Volvo tie rods are key components for your car.
Volvo Tie rods are key components in your Volvo’s front suspension and steering system. Since the late 1960’s, the ball joints on most Volvos have been of the lifetime design, i.e. no grease fittings for lubrication.
Under normal conditions they can last for over 100,000 miles. When abused or used in unusually rough road conditions the life span can be greatly reduced. When a ball joint or tie rod begins to wear it will usually increase the amount of effort required to steer the car.
Once wear has started, these tie rods usually will deteriorate rapidly as the load generated by the suspension and transferred through the ball joints and tie rods is very great. Typically you will begin to notice some looseness in the steering or you may notice that your Volvo has a difficult time holding a straight line down the road.
MVS Forum Member mrreilly asks:
I just got my car back from the shop to have an aligment done. However I was told the alignment would be useless because the tire rod end of both sides of my car have a some play in them. (Right side: minor, Left side: considerable amount. They said to at least have the left side taken car of.) They gave me a price estimate on the fix. However… they want $149.45 to do it. $88.25 for the parts, and $61.20 for labor. Why in the world is it $88 for parts?! The tie-rod end form eEuroparts.com costs $15. Are there other parts that would be involved in replacing that?
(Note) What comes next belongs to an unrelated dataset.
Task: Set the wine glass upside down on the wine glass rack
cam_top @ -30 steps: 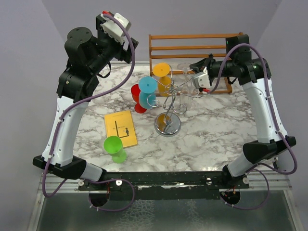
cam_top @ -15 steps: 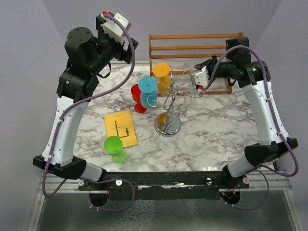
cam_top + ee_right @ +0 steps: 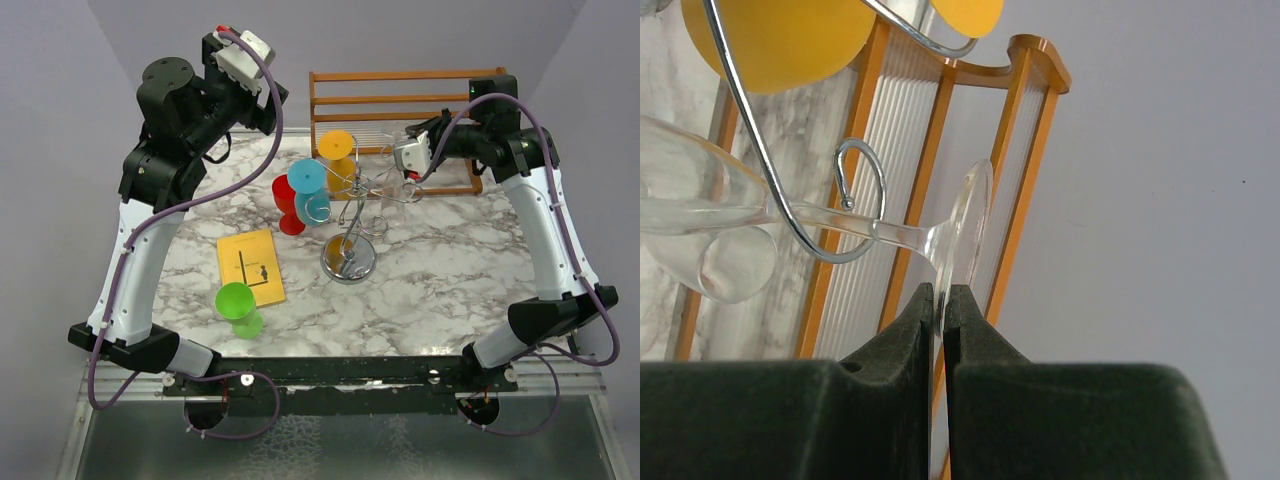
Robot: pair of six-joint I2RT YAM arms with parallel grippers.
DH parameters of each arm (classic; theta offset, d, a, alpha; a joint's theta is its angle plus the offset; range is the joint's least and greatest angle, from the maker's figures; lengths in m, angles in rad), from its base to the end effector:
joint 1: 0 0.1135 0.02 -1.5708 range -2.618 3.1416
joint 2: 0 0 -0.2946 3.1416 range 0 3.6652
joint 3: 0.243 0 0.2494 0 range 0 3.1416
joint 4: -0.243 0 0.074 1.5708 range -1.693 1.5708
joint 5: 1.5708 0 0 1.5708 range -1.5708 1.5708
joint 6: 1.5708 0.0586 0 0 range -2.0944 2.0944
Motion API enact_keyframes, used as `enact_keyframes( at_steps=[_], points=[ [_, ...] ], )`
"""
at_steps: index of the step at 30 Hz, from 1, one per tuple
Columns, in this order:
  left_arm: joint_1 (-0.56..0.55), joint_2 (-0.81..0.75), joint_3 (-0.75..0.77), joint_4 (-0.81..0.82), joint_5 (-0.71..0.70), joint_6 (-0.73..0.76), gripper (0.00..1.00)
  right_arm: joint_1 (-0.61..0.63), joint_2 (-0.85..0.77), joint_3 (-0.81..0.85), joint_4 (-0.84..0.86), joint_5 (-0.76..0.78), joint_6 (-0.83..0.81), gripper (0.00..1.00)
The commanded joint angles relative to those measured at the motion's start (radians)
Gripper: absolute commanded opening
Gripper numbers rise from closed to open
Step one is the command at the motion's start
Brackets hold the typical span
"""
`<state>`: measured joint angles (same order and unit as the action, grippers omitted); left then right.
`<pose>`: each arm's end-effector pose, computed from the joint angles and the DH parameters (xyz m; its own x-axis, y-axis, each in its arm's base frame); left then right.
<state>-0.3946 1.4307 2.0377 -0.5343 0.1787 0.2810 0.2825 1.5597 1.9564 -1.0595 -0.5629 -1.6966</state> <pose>0.2497 -0.1153 0.6021 0.2147 0.2062 -0.9547 0.5021 0.8151 0.2890 0.2930 0.1176 0.4809 0.7088 -0.6679 -0.2269 -0.5060 -0.2574 -0.8232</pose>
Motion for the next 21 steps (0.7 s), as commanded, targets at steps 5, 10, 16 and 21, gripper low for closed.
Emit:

As far as doing the tie-rods myself. Does anyone have a guide to do that? My repair manual doesn’t do the best job of explaining and barely has anything about doing it. And are there other parts that should be replaced while doing this?
MVS Forum Member MadeInJapan replied:
Just do it yourself and then take it for an alignment. That will be the cheapest and easiest thing to do.
If you look at the diagram above, the tire rod end is circled in white. Just lift your car, take your wheel off and put it on a jack stand. You’ll need to take the bolt off the bottom of the tie rod and get the tie rod loose from the steering knuckle. You can either bang the heck out of it from below (below the flesh colored dot) or use a puller tool (ball joint puller) that goes over the entire section from below and then you tighten a bolt up through the middle that will separate the joint. You might be able to borrow one from AutoZone or somewhere (see diagram).Image
You can also use a large pry bar that is forked like a hammer claw and pry it from between the knuckle and tie rod end.
If you measure the threads on the threaded (other end) of the tie rod and put the new one in with the same amount of threads showing, your alignment will be close enough that you can drive to the alignment shop. If tie rods are of different length, you’ll want to measure from the steering gear housing (again, see diagram). I would do both sides while you’re at it. No sense in going through this twice and alignment twice in a short while. Just be careful of the ABS sensor on the wheel. If you’ve never done this, I would suspect it would take you an hour on one side and probably 30 minutes on the other (learning curve). Guess that’s about it.
Let us know what you decide to do.
Edit: A couple of things I left out…use plenty of PB Blaster on all areas you’re going to take loose and let it sit over night. Also, hold the section to the left (in the lower diagram) of the threads with a wrench as you unscrew the tie rod. You want to twist the area that is covered with the boot as little as possible. Good luck!